深夜十一点,城市褪去白日的喧嚣,只剩键盘敲击和耳机里微弱的电流声。林晚坐在电脑前,戴上耳机,指尖轻轻划过琴键,一串柔和的音符在语音频道里流淌。这是她今晚的第三位“老板”,一个自称失眠了三天的程序员。
“想听什么?”她问。
“随便,只要能让我别去想明天的裁员名单。”对方的声音沙哑,像被砂纸打磨过。
林晚没再说话,而是弹起了《月光》。德彪西的曲子,静谧中带着疏离,像月光洒在无人海滩。她刻意放慢了节奏,让每个音符之间有足够留白——这是她摸索出的经验,对焦虑的人,不能太满,要留出呼吸的空间。
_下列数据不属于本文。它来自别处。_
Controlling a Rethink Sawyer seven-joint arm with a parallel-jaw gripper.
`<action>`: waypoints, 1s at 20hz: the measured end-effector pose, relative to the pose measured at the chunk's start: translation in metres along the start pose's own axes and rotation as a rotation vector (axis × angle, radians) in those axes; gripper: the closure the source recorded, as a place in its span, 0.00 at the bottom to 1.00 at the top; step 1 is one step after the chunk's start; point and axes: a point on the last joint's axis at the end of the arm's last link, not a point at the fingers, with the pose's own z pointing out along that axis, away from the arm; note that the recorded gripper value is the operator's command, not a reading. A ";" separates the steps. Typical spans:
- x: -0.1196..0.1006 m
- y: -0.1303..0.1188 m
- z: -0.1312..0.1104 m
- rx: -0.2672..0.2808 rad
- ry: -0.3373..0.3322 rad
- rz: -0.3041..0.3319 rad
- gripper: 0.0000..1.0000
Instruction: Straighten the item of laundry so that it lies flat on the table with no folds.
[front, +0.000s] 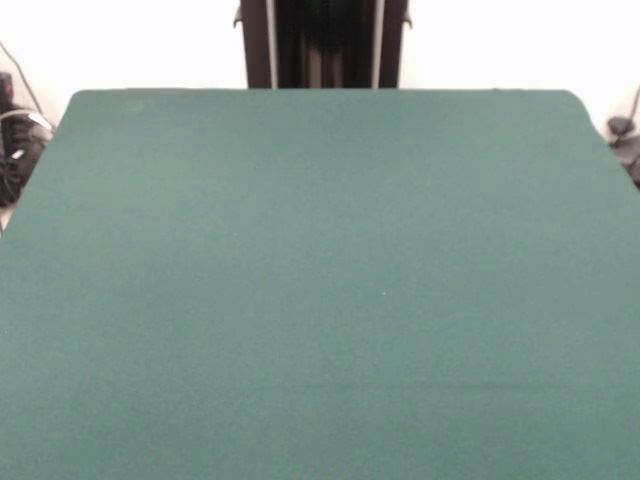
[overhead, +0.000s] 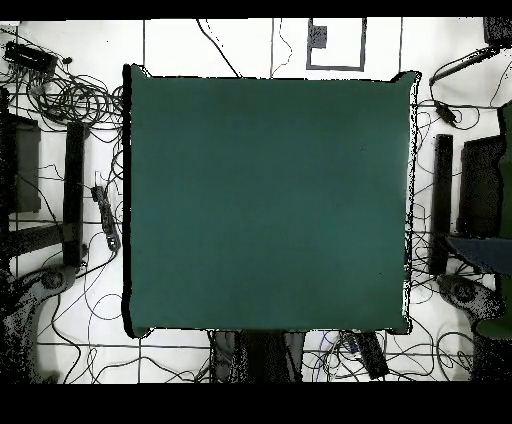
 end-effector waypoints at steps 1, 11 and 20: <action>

琴音陪玩,是她给自己起的职业名。在这个平台上,有人花钱找人打游戏,有人花钱找人聊天,而她,靠弹琴赚钱。每小时八十块,比心理咨询便宜,比安眠药安全。
“你弹琴的时候在想什么?”程序员突然问。
林晚愣了一下。很少有人问她这个问题。大多数人只是把她当背景音乐,开着语音,自己该干嘛干嘛。有的打游戏,有的写代码,有的只是躺着。
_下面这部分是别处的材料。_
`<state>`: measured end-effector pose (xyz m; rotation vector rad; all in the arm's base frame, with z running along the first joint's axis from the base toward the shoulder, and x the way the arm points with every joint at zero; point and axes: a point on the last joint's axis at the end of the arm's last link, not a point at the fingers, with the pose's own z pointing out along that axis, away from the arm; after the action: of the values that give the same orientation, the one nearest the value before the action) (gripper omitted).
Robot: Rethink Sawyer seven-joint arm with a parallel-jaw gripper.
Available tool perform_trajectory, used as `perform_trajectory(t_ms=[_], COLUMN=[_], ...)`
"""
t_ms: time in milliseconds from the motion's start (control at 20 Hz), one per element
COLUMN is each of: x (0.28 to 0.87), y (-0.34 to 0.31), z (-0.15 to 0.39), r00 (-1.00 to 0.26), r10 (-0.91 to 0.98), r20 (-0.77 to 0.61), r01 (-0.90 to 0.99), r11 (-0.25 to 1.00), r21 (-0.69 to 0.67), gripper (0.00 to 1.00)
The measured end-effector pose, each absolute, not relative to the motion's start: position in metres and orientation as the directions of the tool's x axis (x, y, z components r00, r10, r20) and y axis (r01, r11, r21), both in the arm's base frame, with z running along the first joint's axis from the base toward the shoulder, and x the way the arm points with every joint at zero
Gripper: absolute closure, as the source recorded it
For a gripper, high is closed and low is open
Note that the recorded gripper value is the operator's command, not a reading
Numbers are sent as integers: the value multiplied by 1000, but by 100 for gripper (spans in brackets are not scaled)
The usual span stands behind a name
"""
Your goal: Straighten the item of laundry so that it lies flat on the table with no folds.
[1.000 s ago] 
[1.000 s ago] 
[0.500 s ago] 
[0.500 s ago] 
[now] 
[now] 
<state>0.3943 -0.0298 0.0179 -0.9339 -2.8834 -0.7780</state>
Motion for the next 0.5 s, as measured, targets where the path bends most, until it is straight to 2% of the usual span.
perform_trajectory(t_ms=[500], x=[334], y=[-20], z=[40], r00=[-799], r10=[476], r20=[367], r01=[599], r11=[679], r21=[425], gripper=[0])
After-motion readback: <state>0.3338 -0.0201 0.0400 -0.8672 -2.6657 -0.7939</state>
“在想怎么让每个音都落在该落的地方。”她回答,“就像你们写代码,一个分号错了,整个程序就崩了。”
对方笑了:“这比喻不错。但音乐比代码宽容,错了还能即兴发挥。”
林晚没告诉他,其实音乐比代码更残酷。代码错了可以重写,但一首曲子弹错了,那一刻的情绪就永远过去了。就像她曾经想当专业钢琴家,却在一次重要比赛上失误,从此告别舞台。现在她明白,有些东西,错过了就是错过了,只能换一种方式延续。
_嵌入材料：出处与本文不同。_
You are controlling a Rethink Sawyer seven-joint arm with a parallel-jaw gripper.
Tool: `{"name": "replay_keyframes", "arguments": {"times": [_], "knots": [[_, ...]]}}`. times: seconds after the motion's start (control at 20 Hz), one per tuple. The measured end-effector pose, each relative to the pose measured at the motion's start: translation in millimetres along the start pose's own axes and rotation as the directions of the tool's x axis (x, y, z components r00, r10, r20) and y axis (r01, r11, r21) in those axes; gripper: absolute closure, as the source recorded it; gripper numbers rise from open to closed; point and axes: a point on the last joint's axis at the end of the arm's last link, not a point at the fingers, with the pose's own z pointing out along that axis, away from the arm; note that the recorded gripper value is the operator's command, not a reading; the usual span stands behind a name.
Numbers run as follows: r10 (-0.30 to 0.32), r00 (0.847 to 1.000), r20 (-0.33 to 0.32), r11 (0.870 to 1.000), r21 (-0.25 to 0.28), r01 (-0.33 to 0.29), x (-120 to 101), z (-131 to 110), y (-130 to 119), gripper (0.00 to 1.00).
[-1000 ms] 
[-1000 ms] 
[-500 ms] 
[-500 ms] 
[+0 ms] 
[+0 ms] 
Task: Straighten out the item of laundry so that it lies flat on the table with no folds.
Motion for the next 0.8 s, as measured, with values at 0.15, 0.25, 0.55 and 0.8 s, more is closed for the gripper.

凌晨一点,程序员说困了。林晚弹了最后一曲《卡农》,然后轻轻关掉麦克风。没有说再见,这是她的习惯——让音乐代替告别。
她站起来,走到窗边。城市依然灯火通明,无数个失眠的灵魂在屏幕后漂浮。她只是个陪睡的人,用音符织一张网,接住那些坠落的人。琴音落处,不是终点,而是另一个夜晚的起点。
明天,还会有新的“老板”来。有人失恋,有人失业,有人只是害怕安静。而她,依然会坐在琴前,让每个音符都成为一片止痛药,在虚拟的时空中,为陌生人演奏一曲灵魂的安魂曲。